A review of things you need to know before you go home on Tuesday; no rate changes, confidence up for Christmas, fewer real estate agents, bank satisfaction drops, swaps & NZD holds, & more

Here are the key things you need to know before you leave work today.

MORTGAGE RATE CHANGES
No changes today.

TERM DEPOSIT RATE CHANGES
None here either.

CONSUMER CONFIDENCE UP
Westpac's quarterly consumer confidence survey has mimicked the monthly ANZ survey, reporting rising levels of consumer confidence in the past three months.

BUSINESS CONFIDENCE UP
Headline business confidence jumped another 13 points in December, while a net 17% of firms expect stronger activity ahead (up 4), according to the ANZ Business Outlook survey. The lifts in the manufacturing sector was particularly strong. Services and manufacturing are the most upbeat sectors; construction remains the least optimistic but is improving rapidly. All the main activity indicators rose except expected credit availability and residential construction intentions. Cost and pricing indicators are lifting.

MODEL TEST
On Thursday the September quarter GDP result will be released by Statistics NZ. Manay analysts have made estimates of what it will be, based on their modeling. You can see the current range of estimates here. At the top of the range are the Kiwibank and Massey GDPLive models. At the bottom of the range is the RBNZ. (The Massey GDPLive AI model is well worth exploring. There are both regional and industry versions as well.)

LEAVING THE INDUSTRY
The number of active real estate agent licenses (individual and company) continues to trend down. In October, there were -446 fewer that the same month a year earlier and -354 of that fall was in Auckland. Nationally there are 15,157 licenses, or which 6,505 are in Auckland. Obviously, not every one of these registered agents does the same amount of business (probably 20% of them do 80% of the transactions), but "on average" Auckland agents do only 3.2 transactions a year while the national average is 4.9 transactions each. These low levels have been stable for two years now. Agents will be hoping for rising transactions in the March and May sales period in 2020.

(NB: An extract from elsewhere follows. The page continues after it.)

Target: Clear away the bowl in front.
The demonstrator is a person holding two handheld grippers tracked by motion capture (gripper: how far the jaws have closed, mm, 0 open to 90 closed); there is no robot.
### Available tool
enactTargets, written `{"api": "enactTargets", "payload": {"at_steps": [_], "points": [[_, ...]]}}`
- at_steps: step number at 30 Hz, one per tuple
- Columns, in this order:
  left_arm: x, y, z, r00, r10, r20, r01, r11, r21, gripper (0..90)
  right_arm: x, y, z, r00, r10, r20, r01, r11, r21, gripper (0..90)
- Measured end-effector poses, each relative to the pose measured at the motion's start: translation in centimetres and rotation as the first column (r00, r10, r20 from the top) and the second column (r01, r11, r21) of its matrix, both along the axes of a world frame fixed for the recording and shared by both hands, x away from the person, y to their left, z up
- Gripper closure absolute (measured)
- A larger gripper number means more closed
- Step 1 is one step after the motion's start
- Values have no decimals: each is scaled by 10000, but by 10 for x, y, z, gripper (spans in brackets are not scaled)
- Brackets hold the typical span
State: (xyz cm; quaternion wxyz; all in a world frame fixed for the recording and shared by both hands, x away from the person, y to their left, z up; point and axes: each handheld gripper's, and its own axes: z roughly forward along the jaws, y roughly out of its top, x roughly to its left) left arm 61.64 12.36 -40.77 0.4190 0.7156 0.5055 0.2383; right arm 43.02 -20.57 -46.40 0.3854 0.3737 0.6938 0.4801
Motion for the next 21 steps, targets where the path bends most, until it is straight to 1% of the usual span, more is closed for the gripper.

SATISFACTION WITH BANKS SLIPS SHARPLY
Updated research from Roy Morgan shows that consumer satisfaction with banks overall in New Zealand has declined to 75.6% in the 12 months to September 2019, a drop of 3.5% points from 79.1% a year ago. This survey reveals some unusually large negative changes. Seven of the nine largest banks showed declines in satisfaction. Just two major banks bucked the broader trend and improved: Rabobank up +5.1% points and SBS Bank up +7.2% points. TSB is now the only bank with customer satisfaction above 80%. Its market-leading 81.3% (down -4.1% points) puts it ahead of Kiwibank on 78.5% (down -6.2% points) and the improving Rabobank on 77.9% (up +5.1% points). ANZ in fourth position on 75.8% is the only other major bank above the market average of 75.6%. Several banks are clustered just below this average mark, including the Co-operative Bank (75.4%), Westpac (75.4%), BNZ (75.3%), ASB (74.9%) and SBS Bank (74.6%). ASB and Westpac slipped the least but both are below average in this annual survey. 

NON-BANK FINANCE COMPANIES DOING WELL
KPMG's FIPS review of non bank lenders has found that as banks appear to lower their appetite for risk, that has pushed more borrowers to the higher cost non-bank sector, and helped that sector with access to customers with a higher credit quality than they were used to seeing. The result has been a +14.2% rise in loan growth for the non-bank sector. This is also a sector that has been challenged by buy now, pay later operators, and that has appeared to take away low quality clients from some in the personal loan segments.

NEW GOVERNMENT STATISTICIAN
Mark Sowden has been appointed Government Statistician and chief executive of Statistics New Zealand. He is currently "the deputy chief executive of the Housing and Urban Settings group at the Ministry of Housing and Urban Development". Prior to that we worked within Statistics NZ. He doesn't appear to have ever worked outside the public sector, starting out at Treasury for almost 14 years. He replaces Liz MacPherson who resigned after the Census fiasco.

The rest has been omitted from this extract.